1. Rivière

    Il n'a pas pu s'en empêcher. Serge arriva au bureau informatique avec son nouveau stagiaire. Les autres techniciens étaient occupés. Serge le présenta au dernier dispo : "A. Riviere". Alfonse avait préparé depuis longtemps sa phrase ; il osa : "Donc A. rejoint le courant !" Serge lui répondit qu'elle était facile et qu'il en connaissait des Rivières, des anciens, qui ne laisseraient pas dire ces plaisanteries. Petit inventaire du matériel remis au stagiaire. Serge ajouta qu'il avait reçu plusieurs demandes d'étudiants nommés Rivières. "Pourquoi ne pas les avoir pris tous ensemble ? tu en aurais fait un fleuve !"


  2. Émilie

    Elle s'appelait Émilie. Cheffe de projet, asiatique, il aimait ses cheveux noirs, son sourire, ses yeux binoclés, son élégance vestimentaire noir et blanc. Elle paissait devant sa porte ouverte, sans bonjour, sauf lorsqu'ils se croisaient dans les couloirs - rarement. Leurs échanges se limitaient aux problèmes Sharepoint, aux accès des extérieurs. Un jour par semaine elle était en déplacement, deux jours en télétravail. Leurs pauses ne correspondaient jamais et elle les prenait avec son équipe. Il s'interrogeait sur l'opportunité de proposer un tête à tête. Pourquoi faire ? Ils ne se connaissaient pas. Il était quelconque pour elle.


  3. Admission

    "Qui prévenir en cas d'urgence ?"

    "Papa."

    "En cas d'incapacité, qui prend les décisions médicales ?"

    "Maman.
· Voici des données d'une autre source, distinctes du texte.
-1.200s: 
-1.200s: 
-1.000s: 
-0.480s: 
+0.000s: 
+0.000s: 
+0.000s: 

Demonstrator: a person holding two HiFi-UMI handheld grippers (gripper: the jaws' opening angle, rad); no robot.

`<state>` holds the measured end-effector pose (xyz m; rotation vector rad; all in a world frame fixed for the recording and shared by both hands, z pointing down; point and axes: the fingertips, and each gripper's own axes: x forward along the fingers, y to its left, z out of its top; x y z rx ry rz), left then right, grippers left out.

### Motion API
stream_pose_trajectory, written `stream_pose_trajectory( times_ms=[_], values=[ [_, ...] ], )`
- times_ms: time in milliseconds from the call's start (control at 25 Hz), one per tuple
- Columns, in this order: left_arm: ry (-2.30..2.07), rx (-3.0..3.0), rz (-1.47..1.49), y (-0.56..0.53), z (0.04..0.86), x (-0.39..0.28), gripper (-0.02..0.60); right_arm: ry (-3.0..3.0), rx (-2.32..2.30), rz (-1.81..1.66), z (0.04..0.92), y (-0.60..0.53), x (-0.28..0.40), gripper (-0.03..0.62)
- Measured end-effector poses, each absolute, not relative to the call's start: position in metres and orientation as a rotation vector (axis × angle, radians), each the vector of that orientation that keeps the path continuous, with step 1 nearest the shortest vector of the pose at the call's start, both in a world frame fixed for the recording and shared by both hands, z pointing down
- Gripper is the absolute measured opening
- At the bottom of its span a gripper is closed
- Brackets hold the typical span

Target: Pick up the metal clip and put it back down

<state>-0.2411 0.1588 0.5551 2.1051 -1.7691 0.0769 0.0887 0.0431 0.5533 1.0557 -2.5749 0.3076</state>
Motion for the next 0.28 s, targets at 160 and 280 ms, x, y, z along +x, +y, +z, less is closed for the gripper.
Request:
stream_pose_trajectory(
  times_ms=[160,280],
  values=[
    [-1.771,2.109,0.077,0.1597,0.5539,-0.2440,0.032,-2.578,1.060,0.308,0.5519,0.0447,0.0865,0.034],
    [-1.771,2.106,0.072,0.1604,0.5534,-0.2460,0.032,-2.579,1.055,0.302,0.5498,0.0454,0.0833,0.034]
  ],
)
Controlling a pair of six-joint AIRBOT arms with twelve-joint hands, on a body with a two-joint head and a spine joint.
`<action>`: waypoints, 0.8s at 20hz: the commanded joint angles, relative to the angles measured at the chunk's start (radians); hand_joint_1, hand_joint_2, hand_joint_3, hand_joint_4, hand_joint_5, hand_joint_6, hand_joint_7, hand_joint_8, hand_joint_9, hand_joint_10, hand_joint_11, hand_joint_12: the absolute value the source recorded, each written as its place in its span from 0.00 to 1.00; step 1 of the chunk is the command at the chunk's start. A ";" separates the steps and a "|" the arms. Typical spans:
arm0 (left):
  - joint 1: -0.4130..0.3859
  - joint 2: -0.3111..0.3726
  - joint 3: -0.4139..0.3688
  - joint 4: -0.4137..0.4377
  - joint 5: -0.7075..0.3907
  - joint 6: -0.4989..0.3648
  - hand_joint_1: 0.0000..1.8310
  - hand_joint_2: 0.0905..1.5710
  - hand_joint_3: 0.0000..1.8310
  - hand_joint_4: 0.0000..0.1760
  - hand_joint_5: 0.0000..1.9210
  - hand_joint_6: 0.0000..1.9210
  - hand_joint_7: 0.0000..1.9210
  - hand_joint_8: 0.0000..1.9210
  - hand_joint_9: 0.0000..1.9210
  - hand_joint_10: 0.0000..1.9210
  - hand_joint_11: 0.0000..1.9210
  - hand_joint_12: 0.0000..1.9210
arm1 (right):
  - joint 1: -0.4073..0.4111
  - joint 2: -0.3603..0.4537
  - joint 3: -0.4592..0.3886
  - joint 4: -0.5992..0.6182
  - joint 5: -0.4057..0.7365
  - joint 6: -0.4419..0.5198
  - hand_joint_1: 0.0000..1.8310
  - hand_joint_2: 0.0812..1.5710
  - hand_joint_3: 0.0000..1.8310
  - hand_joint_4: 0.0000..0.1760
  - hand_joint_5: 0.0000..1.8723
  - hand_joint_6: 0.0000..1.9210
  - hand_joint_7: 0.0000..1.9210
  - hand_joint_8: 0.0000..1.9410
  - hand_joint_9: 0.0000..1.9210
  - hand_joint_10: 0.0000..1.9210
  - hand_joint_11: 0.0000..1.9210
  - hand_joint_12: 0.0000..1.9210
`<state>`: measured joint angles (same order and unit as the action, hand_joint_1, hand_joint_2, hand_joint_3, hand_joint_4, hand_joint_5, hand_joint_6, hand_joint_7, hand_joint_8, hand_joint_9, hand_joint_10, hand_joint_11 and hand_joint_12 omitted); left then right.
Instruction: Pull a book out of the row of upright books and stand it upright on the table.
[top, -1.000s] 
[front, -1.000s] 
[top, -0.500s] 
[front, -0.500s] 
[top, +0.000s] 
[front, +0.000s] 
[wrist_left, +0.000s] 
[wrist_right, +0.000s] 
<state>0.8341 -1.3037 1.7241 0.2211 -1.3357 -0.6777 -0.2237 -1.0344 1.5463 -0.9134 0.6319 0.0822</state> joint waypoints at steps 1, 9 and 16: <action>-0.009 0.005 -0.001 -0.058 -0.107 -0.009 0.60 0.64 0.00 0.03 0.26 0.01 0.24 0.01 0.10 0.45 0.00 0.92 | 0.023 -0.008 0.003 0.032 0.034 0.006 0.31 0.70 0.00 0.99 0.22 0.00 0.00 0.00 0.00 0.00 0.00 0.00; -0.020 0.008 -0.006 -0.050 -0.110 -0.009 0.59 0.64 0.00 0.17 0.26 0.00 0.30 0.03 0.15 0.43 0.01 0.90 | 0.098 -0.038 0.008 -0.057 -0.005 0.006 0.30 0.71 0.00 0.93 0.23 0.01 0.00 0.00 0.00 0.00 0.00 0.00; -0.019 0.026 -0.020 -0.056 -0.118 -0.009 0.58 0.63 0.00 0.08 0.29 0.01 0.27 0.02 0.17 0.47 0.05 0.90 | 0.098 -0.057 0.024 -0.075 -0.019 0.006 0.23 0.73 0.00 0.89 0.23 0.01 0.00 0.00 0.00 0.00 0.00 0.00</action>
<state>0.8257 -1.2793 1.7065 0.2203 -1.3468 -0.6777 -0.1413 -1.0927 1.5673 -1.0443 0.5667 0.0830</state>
Elle est infirmière."

    "Emploi ? Attendez ! Laissez moi deviner... Ingénieur ? Informaticien ?"

    "Vous êtes douée ! C'est quoi qui vous a mis sur la piste ? Les lunettes ? Les cheveux en bataille ? Le survêt' ? Je suis technicien informatique."

    L'aide-soignante continuait de remplir le formulaire d'admission en posant la suite des questions d'un air entendu."

    "Vous êtes célibataire ?" "Oui."

    "Sans enfant ?" "Oui."

    "Vous vivez... avec papa-maman."

    "Ah non ! Je vis seul. J'ai pas tout raté dans ma vie quand même !"


  4. Étreinte (2)

    Les deux pairs d'yeux marrons se fixaient. Deux visages continus désormais. Les vallées nasales se rejoignaient. Dans le marron, Fred y discernait une lueur. Sa main descendait des cheveux à la joue de son meilleur ami, effleurant ses lèvres de son pouce à quelques centimètres des siennes ; puis mêlé dans un grincement fort, la main glissa rapidement jusque sur le torse de Claudio et le repoussa puissamment. "Qu'est ce que vous faites ?" fit sa mère à la porte. "C'était quoi ces bruits !?" Les deux amis se redressèrent du sol. "On se chatouillait".